Knowledge Graph

Knowledge Vault and SEO: How Google's AI Knowledge Base Works

The Knowledge Vault is Google's knowledge base powered by probabilistic inference. Discover how it auto-generates semantic triples, works with entities, and why factual accuracy matters for your SEO.

Définition de Knowledge Vault et SEO

The Knowledge Vault is a knowledge base equipped with an inference system. It is therefore a Google Knowledge Graph 2.0 — since it allows for the automatic generation of semantic triples.

We extract approximately 1.6 billion candidate triples, covering 4,469 different types of relations and 1,100 different types of entities. Approximately 271 million of these facts have an estimated probability of being true above 90%.

– Google Search

Since we’ve already covered classic definitions on semantic search and the Google Knowledge Graph elsewhere, we won’t redefine them here.

How the Knowledge Vault Works

Large-scale knowledge bases are increasingly popular — notably Wikipedia, Microsoft’s Satori, and Google’s Knowledge Graph.

However, Google wanted a knowledge base capable of encompassing as many entities as things that exist on the scale of the Web.

To achieve this, they needed to use (and continue to use) automatic methods to build RDF triples (subject — predicate — object) through probabilistic inference systems.

In simple terms, an inference system predicts semantic triples based on other existing triples.

How the Knowledge Vault Automatically Generates Triples

Web content extraction (obtained via text analysis, tabular data, page structure and human annotations) is the first step in defining entities.
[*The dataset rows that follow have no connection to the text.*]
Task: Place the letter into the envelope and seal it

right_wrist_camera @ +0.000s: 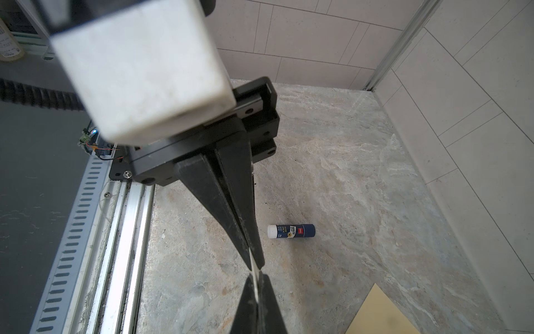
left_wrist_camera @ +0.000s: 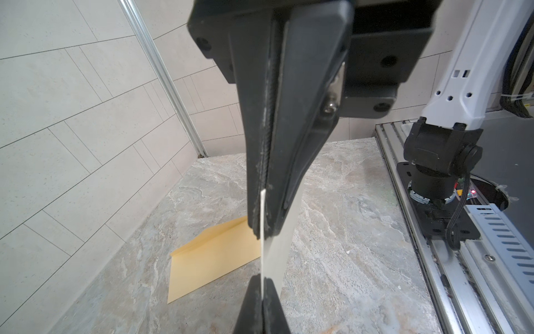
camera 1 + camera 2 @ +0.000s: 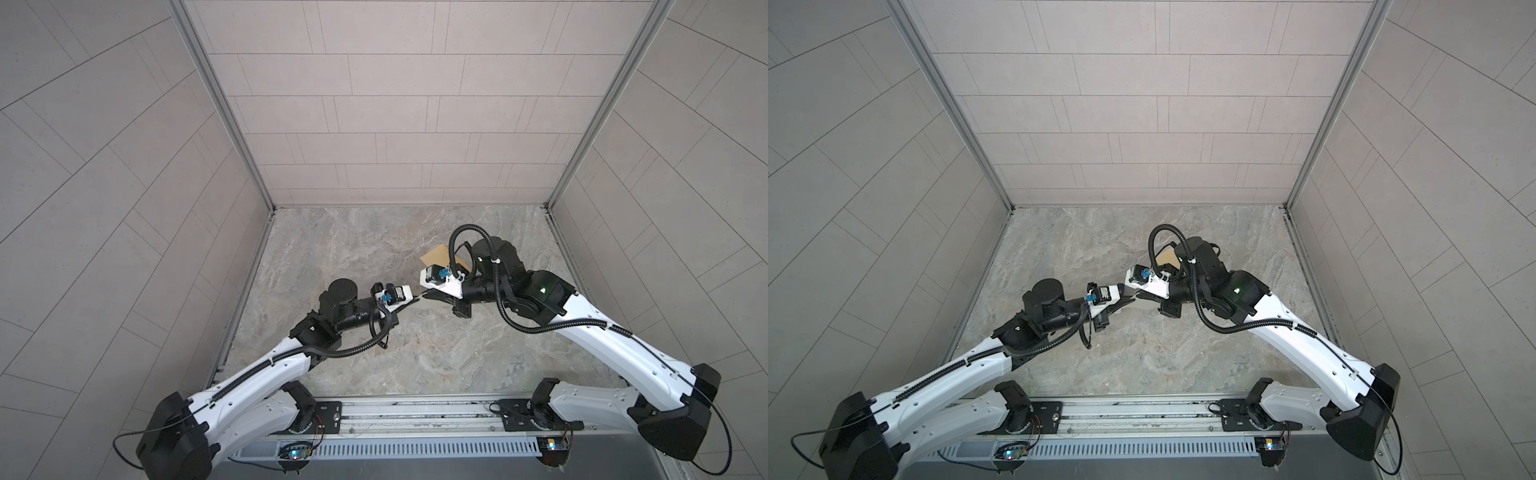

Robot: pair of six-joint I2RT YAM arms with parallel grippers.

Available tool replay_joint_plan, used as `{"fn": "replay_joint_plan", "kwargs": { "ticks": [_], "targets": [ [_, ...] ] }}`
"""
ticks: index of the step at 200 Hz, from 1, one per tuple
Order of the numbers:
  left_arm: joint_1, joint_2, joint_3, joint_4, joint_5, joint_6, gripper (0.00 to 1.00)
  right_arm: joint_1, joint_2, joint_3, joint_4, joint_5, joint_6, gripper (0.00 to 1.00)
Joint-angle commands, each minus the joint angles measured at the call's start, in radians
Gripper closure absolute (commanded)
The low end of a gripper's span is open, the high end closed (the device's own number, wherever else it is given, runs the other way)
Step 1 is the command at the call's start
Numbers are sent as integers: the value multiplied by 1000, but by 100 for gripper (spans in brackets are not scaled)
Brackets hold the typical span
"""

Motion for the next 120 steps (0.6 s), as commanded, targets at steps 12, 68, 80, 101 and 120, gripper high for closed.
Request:
{"fn": "replay_joint_plan", "kwargs": {
  "ticks": [12, 68, 80, 101, 120],
  "targets": [
    [5, 8, -2, 6, 15, 0, 89, -14, -57, 40, 1, 5, -24, 100],
    [4, 12, -2, 1, 10, -10, 100, -14, -81, 29, 4, -2, -19, 100],
    [5, 13, -2, -1, 10, -8, 99, -14, -85, 27, 4, 3, -18, 100],
    [5, 13, -1, -7, 9, -2, 85, -18, -92, 26, 5, 13, -22, 100],
    [4, 12, 0, -17, 9, -2, 96, -23, -99, 27, 4, 16, -23, 100]
  ]
}}
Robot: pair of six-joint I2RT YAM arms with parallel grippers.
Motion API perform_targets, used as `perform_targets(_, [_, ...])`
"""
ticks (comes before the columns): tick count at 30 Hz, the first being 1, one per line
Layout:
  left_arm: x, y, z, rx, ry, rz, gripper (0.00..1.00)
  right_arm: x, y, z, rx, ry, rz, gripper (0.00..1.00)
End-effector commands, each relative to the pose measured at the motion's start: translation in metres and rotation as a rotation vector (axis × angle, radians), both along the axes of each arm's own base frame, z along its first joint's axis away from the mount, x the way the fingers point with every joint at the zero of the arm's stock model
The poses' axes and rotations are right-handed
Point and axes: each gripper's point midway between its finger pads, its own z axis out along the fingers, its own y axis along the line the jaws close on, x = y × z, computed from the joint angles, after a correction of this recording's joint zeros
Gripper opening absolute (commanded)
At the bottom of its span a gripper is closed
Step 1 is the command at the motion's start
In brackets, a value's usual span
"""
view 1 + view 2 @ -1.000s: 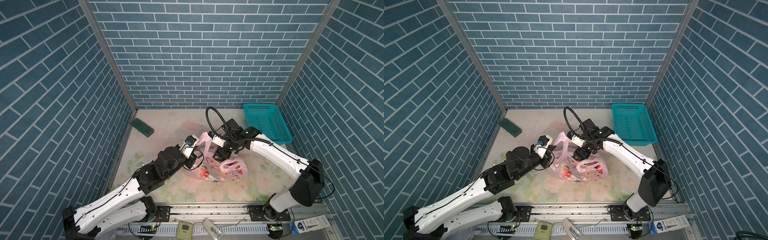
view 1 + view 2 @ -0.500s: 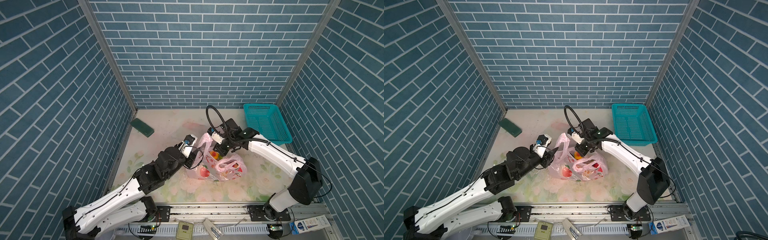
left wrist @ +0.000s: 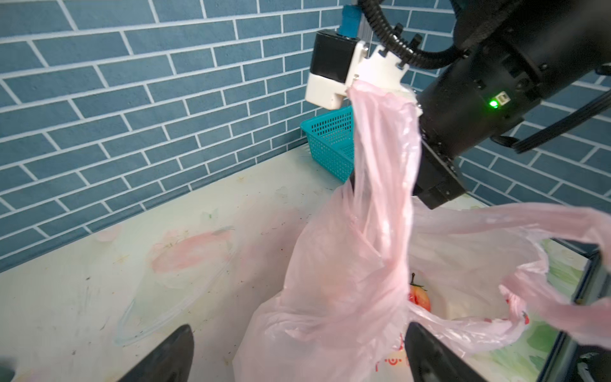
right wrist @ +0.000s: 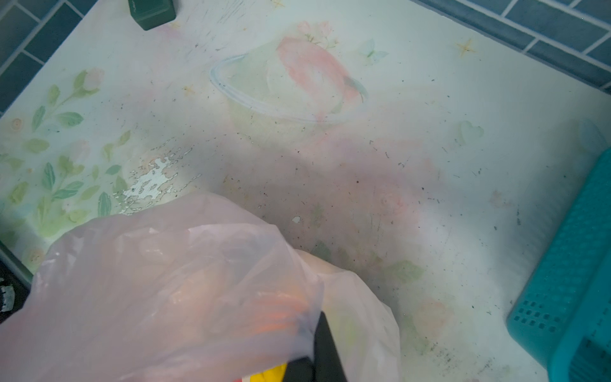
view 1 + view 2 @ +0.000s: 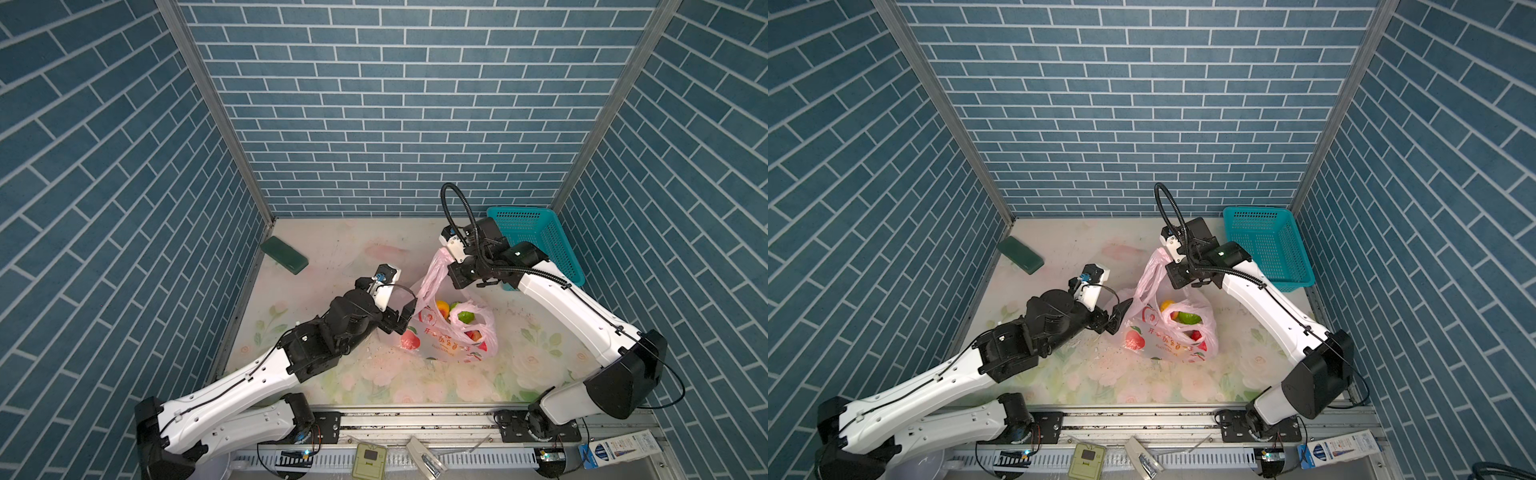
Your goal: Untie the knot of the plastic bag and take out the fruit
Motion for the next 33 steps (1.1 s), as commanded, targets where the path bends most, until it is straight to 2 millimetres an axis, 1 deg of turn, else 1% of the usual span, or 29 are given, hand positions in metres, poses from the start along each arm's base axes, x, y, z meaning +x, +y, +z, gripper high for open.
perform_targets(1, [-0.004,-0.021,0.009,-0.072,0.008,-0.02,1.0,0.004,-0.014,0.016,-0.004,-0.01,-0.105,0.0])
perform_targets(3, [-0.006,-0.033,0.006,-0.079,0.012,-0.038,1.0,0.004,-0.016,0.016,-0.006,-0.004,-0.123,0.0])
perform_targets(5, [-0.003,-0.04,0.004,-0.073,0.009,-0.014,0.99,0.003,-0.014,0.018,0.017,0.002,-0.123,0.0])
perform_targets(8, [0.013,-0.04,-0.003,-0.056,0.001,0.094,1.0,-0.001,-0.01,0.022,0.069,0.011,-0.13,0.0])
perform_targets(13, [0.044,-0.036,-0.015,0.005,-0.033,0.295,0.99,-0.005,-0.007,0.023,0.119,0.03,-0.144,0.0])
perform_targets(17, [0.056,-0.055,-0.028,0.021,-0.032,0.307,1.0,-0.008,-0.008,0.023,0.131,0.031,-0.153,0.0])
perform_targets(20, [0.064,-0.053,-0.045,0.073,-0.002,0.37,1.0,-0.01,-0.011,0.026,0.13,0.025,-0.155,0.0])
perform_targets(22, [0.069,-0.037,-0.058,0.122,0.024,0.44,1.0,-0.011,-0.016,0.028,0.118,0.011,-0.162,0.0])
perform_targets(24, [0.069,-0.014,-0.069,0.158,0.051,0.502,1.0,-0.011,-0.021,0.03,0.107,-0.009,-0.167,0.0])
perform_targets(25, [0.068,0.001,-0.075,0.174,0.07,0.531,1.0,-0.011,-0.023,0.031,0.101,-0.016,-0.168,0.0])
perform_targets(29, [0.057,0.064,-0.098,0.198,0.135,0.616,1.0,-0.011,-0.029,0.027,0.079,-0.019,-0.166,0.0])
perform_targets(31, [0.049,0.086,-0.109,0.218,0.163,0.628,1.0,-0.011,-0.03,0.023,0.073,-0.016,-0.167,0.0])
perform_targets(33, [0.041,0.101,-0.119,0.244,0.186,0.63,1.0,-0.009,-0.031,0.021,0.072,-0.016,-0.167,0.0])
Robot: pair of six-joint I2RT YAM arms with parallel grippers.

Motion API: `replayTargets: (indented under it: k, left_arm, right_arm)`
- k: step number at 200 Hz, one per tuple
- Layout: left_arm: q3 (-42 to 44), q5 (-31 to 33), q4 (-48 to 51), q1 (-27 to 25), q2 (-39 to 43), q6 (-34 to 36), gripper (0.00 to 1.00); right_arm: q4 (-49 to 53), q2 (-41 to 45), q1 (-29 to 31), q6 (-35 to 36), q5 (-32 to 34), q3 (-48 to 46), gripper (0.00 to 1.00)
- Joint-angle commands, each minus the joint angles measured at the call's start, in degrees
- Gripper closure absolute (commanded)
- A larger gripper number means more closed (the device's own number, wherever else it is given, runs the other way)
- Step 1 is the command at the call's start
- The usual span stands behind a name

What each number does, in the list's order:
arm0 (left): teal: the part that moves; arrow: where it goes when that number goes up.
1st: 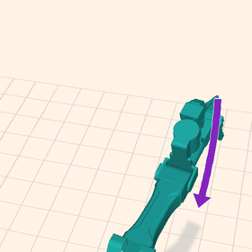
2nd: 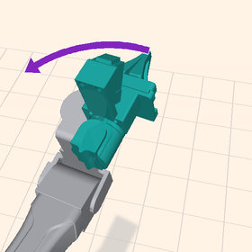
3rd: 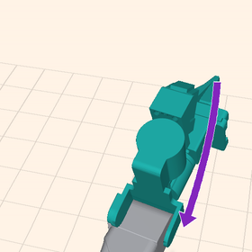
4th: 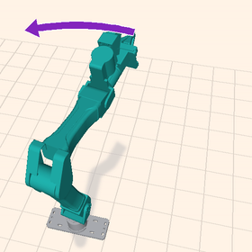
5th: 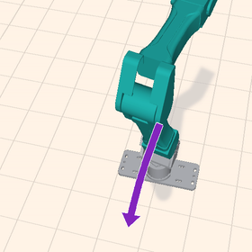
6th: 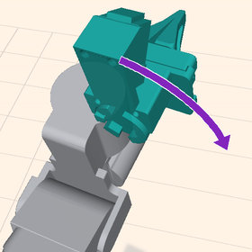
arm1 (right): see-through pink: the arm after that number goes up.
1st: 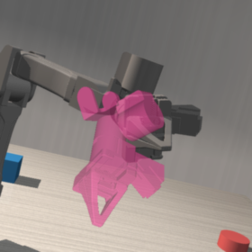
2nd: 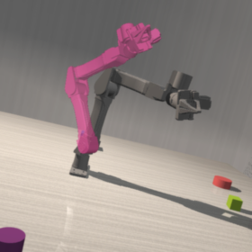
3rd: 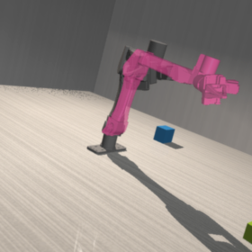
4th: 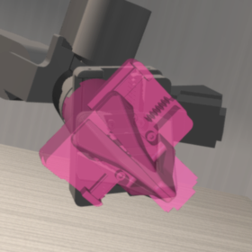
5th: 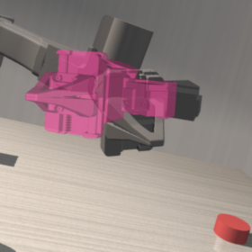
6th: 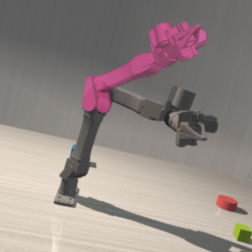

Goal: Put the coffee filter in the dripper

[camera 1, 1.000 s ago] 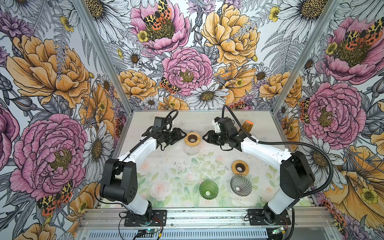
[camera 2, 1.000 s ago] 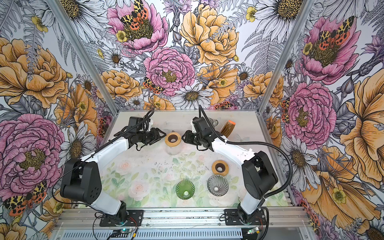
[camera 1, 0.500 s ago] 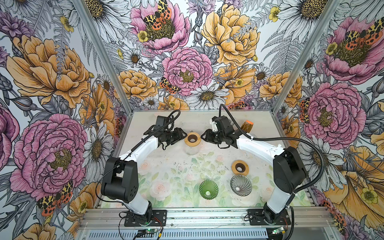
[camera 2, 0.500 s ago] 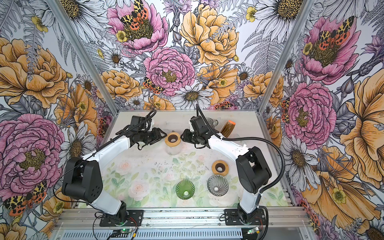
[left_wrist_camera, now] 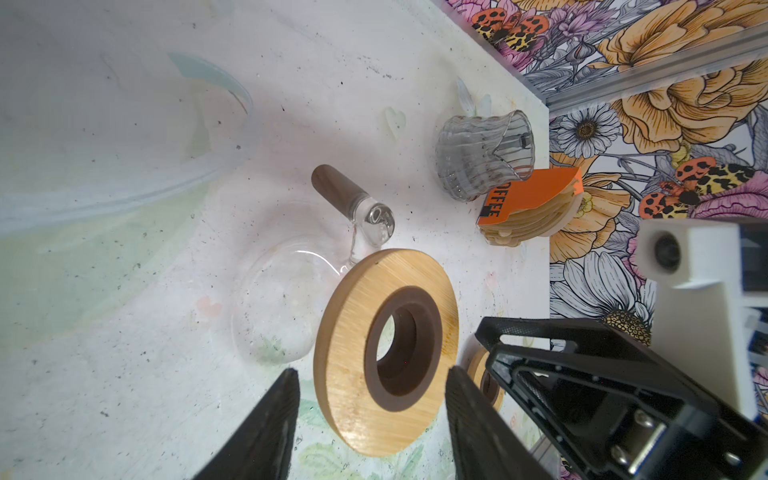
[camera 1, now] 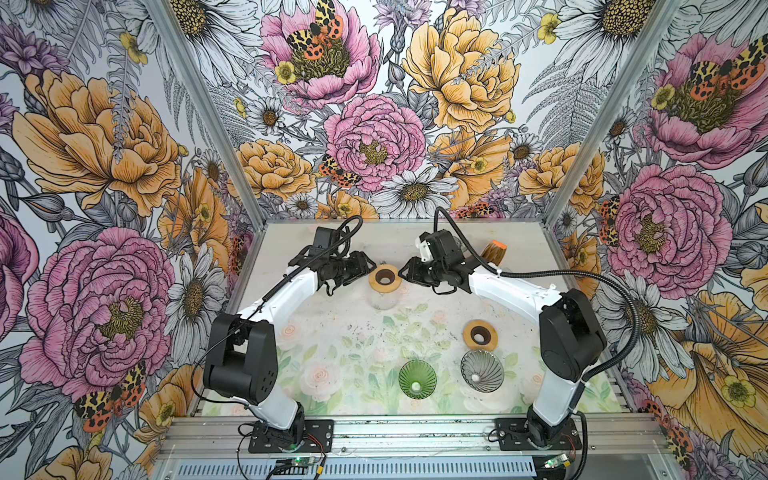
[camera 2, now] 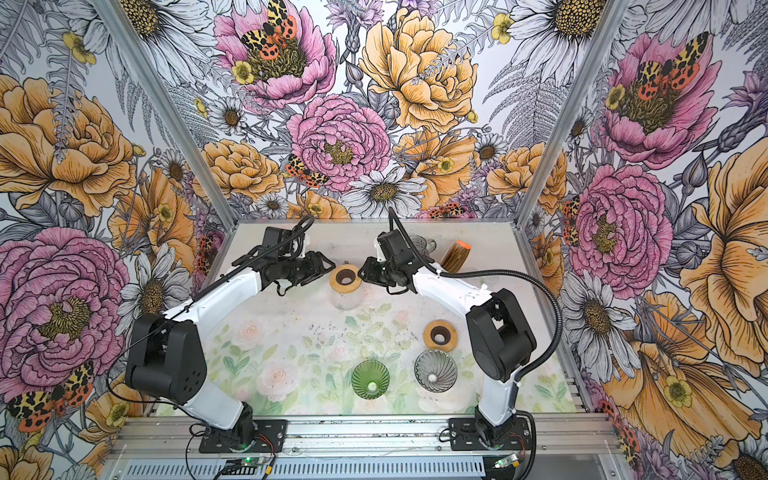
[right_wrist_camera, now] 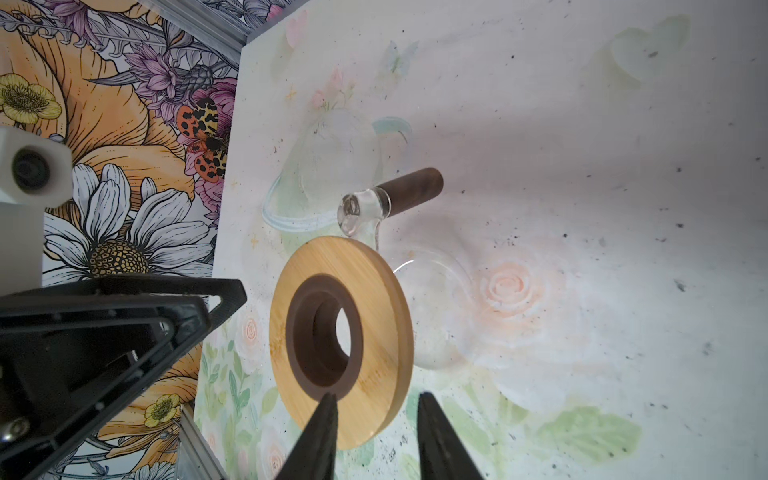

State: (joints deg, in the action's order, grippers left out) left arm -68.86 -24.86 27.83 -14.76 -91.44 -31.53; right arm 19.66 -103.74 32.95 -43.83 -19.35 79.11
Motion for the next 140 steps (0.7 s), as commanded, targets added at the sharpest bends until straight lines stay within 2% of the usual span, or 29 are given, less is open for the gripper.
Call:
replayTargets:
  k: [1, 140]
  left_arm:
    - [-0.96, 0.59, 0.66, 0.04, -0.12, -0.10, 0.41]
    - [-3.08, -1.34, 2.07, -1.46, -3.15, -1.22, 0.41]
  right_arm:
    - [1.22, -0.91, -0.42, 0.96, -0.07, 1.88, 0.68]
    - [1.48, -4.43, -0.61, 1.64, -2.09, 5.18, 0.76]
The Knowledge Vault extracts facts in the form of triples from across the entire Web — meaning the KV is built on an open world scale rather than a local closed-world assumption. In other words, the KV uses web pages to create new triples. To avoid introducing bias, they merge these facts with already established knowledge — such as from Freebase or the Google Knowledge Graph.

Let’s formalize its operation a bit more.

Extractors

A Knowledge Vault (KV) first needs to extract “things” from the Web to expand its knowledge at scale. These are called extractors.

These systems extract triples from a large number of web sources. Each extractor assigns a confidence score to a triple, representing uncertainty about the identity of the relationship and its corresponding arguments.

Graph-Based Priors

These systems learn the prior probability of each possible triple, based on triples stored in an existing knowledge base.

Knowledge Fusion

This system calculates the probability that a triple is true, based on agreement between different extractors and priors. Naturally, facts extracted from the Web cannot always be trusted. The primary mechanism they use to prevent this is essentially Freebase to verify factuality.

Key Technical Points About the Knowledge Vault

In the original Knowledge Vault paper (https://storage.googleapis.com/pub-tools-public-publication-data/pdf/45634.pdf), they reference how their inference engines would allow the KV to have a structured knowledge repository independent of language.

This sentence particularly struck me, as it reminded me of a Google patent I’d seen previously. That patent already existed but was updated following the incorporation of the KV into their information retrieval systems.

The patent is “Query language,” patent number: US20070198480A1.

This patent demonstrates how Google uses the KV to understand relationships and entities in the world — rather than within a specific country or language context.

Example of a Google patent on entities and their role in understanding web documents

The patent gives an example:

Bill Clinton — the value of a fact could be the text string “Bill Clinton was the 42nd President of the United States from 1993 to 2001.” Some object IDs may have one or more associated property facts while others may have no associated facts. The Figs. 2(a)-2(d) described above are examples only. The structure of the data in repository 115 may take other forms. Additional fields may be included in the facts and some fields described above may be omitted. Additionally, each object ID may have additional special facts beyond name facts and property facts — such as facts conveying a type or category.

Indeed, entities and their relationships are concepts that are language-independent, having been created in a factual and ontological nature. This means they don’t need specific languages to be true — they are not words, sentences, or character strings, but pure meanings.

This could give you some ideas. Most English Wikipedia articles are significantly richer in content than their French-translated counterparts. Since the facts specified in an English document are understood by the search engine as universal, mentioning them on a French-language web page would be perfectly understandable to a search engine — and could potentially give you more weight in search.

SEO and the Knowledge Vault

If you’re getting started with semantic SEO, here are some key points to understand:

The Knowledge Vault assigns a probability score of entity relevance (and trust) for a given query, sourced from the Google Knowledge Graph API using a measure called ResultScore.

The Knowledge Vault and its related systems verify the factual accuracy of your texts. When they find entities (via NLP) but your content is factually incorrect (per KV), Knowledge Based Trust (KBT) could lower your rankings — since you’d essentially be spreading misinformation.

What this means in practice: verifying the factual accuracy of your texts is critical to ranking on the first page of Google. That said, simply mentioning facts isn’t in itself a ranking criterion — but if you mention facts that are incorrect, Google may revise your position downward.

Featured snippets, entity-based search results — all of these are connected to the Knowledge Vault. Understanding how these systems work, even at a basic level, will help you optimize for semantic SEO.